* Instructions for the task: Reproduce the listing that follows character for character, excluding its pictures.

-- -- --

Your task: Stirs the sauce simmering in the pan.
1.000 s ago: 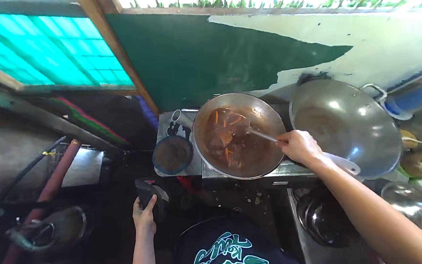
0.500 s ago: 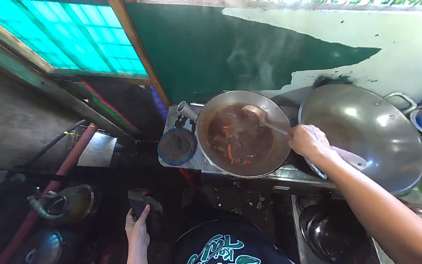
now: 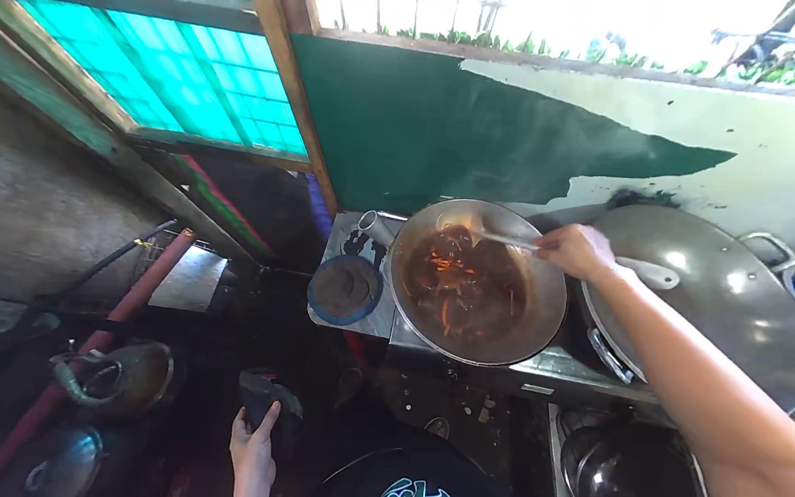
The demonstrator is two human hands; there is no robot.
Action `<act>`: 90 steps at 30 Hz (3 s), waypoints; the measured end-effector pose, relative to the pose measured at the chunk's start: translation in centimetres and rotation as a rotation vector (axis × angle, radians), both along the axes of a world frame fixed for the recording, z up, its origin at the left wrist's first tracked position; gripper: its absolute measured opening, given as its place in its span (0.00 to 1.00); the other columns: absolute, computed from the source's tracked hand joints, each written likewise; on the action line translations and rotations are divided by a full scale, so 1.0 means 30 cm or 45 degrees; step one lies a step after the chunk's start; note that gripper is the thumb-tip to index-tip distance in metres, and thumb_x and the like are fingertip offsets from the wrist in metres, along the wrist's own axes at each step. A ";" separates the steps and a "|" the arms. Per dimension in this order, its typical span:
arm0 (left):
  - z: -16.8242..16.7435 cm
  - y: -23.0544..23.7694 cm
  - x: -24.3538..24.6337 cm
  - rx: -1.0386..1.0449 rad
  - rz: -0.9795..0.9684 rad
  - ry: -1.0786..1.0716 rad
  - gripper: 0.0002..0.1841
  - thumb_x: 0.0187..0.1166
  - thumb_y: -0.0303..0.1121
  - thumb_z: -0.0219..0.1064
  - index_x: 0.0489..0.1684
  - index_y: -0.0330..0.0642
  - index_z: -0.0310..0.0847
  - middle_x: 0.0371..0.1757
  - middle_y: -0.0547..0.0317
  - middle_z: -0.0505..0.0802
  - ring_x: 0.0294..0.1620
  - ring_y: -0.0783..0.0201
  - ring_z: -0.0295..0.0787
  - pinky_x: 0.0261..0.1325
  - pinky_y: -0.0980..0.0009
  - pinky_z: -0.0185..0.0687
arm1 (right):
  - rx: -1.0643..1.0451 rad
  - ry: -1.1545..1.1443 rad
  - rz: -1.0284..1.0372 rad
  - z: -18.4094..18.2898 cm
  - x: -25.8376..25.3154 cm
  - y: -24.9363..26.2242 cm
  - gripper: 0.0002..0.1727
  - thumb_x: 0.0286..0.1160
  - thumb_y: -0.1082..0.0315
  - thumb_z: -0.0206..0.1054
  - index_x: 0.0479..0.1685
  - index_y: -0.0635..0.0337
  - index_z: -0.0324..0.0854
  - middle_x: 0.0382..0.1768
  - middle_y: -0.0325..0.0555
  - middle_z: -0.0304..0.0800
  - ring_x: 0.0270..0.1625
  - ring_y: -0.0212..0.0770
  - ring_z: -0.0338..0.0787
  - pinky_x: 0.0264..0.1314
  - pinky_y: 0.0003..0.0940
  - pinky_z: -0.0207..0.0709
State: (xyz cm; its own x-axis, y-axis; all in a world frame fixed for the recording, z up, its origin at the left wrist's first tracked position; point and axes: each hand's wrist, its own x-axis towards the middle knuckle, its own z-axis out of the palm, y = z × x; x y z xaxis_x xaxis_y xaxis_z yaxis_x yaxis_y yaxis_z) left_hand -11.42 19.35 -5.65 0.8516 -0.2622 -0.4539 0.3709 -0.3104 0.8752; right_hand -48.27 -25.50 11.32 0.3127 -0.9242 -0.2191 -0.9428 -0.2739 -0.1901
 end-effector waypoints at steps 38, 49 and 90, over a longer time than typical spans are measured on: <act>0.013 -0.241 0.114 -0.025 -0.369 0.007 0.36 0.76 0.26 0.73 0.84 0.32 0.60 0.78 0.37 0.76 0.73 0.54 0.77 0.75 0.58 0.74 | -0.893 0.085 0.771 -0.022 -0.233 0.555 0.14 0.67 0.81 0.66 0.43 0.58 0.94 0.34 0.56 0.90 0.35 0.61 0.87 0.33 0.53 0.73; 0.187 -0.515 0.193 -0.250 -0.618 -0.058 0.38 0.76 0.27 0.72 0.86 0.33 0.57 0.79 0.39 0.76 0.74 0.58 0.79 0.74 0.63 0.78 | -0.465 -0.088 -0.188 0.077 -0.145 0.573 0.15 0.83 0.61 0.68 0.59 0.55 0.93 0.45 0.65 0.95 0.46 0.71 0.93 0.44 0.75 0.77; 0.264 -0.774 0.473 -0.391 -1.003 0.014 0.35 0.78 0.25 0.70 0.85 0.31 0.57 0.76 0.41 0.77 0.70 0.63 0.81 0.71 0.67 0.79 | -0.099 0.150 -0.820 0.188 0.200 0.817 0.16 0.90 0.65 0.58 0.48 0.64 0.91 0.42 0.69 0.92 0.52 0.74 0.91 0.52 0.75 0.78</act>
State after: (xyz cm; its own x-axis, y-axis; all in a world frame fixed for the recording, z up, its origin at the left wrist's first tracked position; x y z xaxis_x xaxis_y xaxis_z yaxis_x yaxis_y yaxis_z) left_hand 2.78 -3.87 2.27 0.3640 -0.8905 -0.2730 0.1548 -0.2312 0.9605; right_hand -42.28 -0.97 16.96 -0.3302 -0.9330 -0.1431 -0.9360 0.3432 -0.0783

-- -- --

* Answer area:
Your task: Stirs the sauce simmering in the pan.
1.000 s ago: 
0.500 s ago: 
now: 
The demonstrator is two human hands; there is no robot.
Action `<act>`: 90 steps at 30 Hz (3 s), waypoints; the measured end-effector pose, relative to the pose measured at the chunk's start: translation in centimetres and rotation as a rotation vector (axis × angle, radians), both along the axes of a world frame fixed for the recording, z up, its origin at the left wrist's first tracked position; gripper: its absolute measured opening, given as its place in its span (0.00 to 1.00); the other columns: absolute, computed from the source's tracked hand joints, each written likewise; on the action line translations and rotations are divided by a full scale, so 1.0 means 30 cm or 45 degrees; step one lies a step after the chunk's start; note that gripper is the thumb-tip to index-tip distance in metres, and thumb_x and the like are fingertip offsets from the wrist in metres, along the wrist's own axes at each step. A ";" separates the steps and a "|" the arms. Per dimension in this order, its typical span:
arm0 (left):
  - z: -16.8242..16.7435 cm
  - y: -23.0544..23.7694 cm
  - x: -24.3538..24.6337 cm
  - rx: -1.0386..1.0449 rad
  - rz: -0.9795..0.9684 rad
  - ry: -1.0786..1.0716 rad
  - gripper: 0.0002..0.1841
  - thumb_x: 0.0187..0.1166
  - thumb_y: -0.0303..0.1121
  - thumb_z: -0.0219..0.1064
  - index_x: 0.0489..0.1684
  - index_y: -0.0330..0.0642
  - index_z: -0.0310..0.0847
  - middle_x: 0.0371..0.1757
  - middle_y: -0.0547..0.0317
  - middle_z: -0.0505..0.0802
  - ring_x: 0.0294..0.1620
  - ring_y: -0.0783..0.0201
  - ring_z: -0.0295..0.0787
  - pinky_x: 0.0261..0.1325
  - pinky_y: -0.0980..0.0009
  - pinky_z: -0.0185..0.0687
arm1 (right):
  - rx: -1.0643..1.0451 rad
  - ry: -1.1545..1.1443 rad
  - rz: -1.0284..1.0372 rad
  - z: -18.4094..18.2898 cm
  - x: -25.8376..25.3154 cm
  - y: -24.9363..26.2242 cm
  - gripper: 0.0002..0.1727
  - thumb_x: 0.0286..0.1160
  - thumb_y: -0.1082..0.0315
  - thumb_z: -0.0206..0.1054
  - index_x: 0.0479..0.1685
  - index_y: -0.0635..0.0337
  - index_z: -0.0324..0.0854
  - middle_x: 0.0382..0.1768
  - middle_y: -0.0325..0.0555
  - middle_z: -0.0304..0.0800
  - ring_x: 0.0270..0.1625
  - ring_y: -0.0212..0.0770
  - ring_z: -0.0338..0.0787
  - pinky_x: 0.0264..0.1314
  - pinky_y: 0.0003..0.0940
  - pinky_z: -0.0207..0.0709
State: (xyz cm; its own x-axis, y-axis; all in a world frame fixed for the recording, z up, its origin at the left wrist's first tracked position; point and axes: each hand's wrist, its own x-axis towards the middle knuckle, its own z-axis out of the palm, y = z × x; x y z xaxis_x xaxis_y xaxis_z yaxis_x yaxis_y yaxis_z) left_hand -11.42 19.35 -5.65 0.8516 -0.2622 -0.4539 0.3709 -0.3104 0.8752; right_hand -48.27 -25.50 11.32 0.3127 -0.9242 -0.2191 -0.9428 -0.2739 -0.1901
 end-effector waypoints at steps 38, 49 and 90, over a longer time than typical spans are measured on: <act>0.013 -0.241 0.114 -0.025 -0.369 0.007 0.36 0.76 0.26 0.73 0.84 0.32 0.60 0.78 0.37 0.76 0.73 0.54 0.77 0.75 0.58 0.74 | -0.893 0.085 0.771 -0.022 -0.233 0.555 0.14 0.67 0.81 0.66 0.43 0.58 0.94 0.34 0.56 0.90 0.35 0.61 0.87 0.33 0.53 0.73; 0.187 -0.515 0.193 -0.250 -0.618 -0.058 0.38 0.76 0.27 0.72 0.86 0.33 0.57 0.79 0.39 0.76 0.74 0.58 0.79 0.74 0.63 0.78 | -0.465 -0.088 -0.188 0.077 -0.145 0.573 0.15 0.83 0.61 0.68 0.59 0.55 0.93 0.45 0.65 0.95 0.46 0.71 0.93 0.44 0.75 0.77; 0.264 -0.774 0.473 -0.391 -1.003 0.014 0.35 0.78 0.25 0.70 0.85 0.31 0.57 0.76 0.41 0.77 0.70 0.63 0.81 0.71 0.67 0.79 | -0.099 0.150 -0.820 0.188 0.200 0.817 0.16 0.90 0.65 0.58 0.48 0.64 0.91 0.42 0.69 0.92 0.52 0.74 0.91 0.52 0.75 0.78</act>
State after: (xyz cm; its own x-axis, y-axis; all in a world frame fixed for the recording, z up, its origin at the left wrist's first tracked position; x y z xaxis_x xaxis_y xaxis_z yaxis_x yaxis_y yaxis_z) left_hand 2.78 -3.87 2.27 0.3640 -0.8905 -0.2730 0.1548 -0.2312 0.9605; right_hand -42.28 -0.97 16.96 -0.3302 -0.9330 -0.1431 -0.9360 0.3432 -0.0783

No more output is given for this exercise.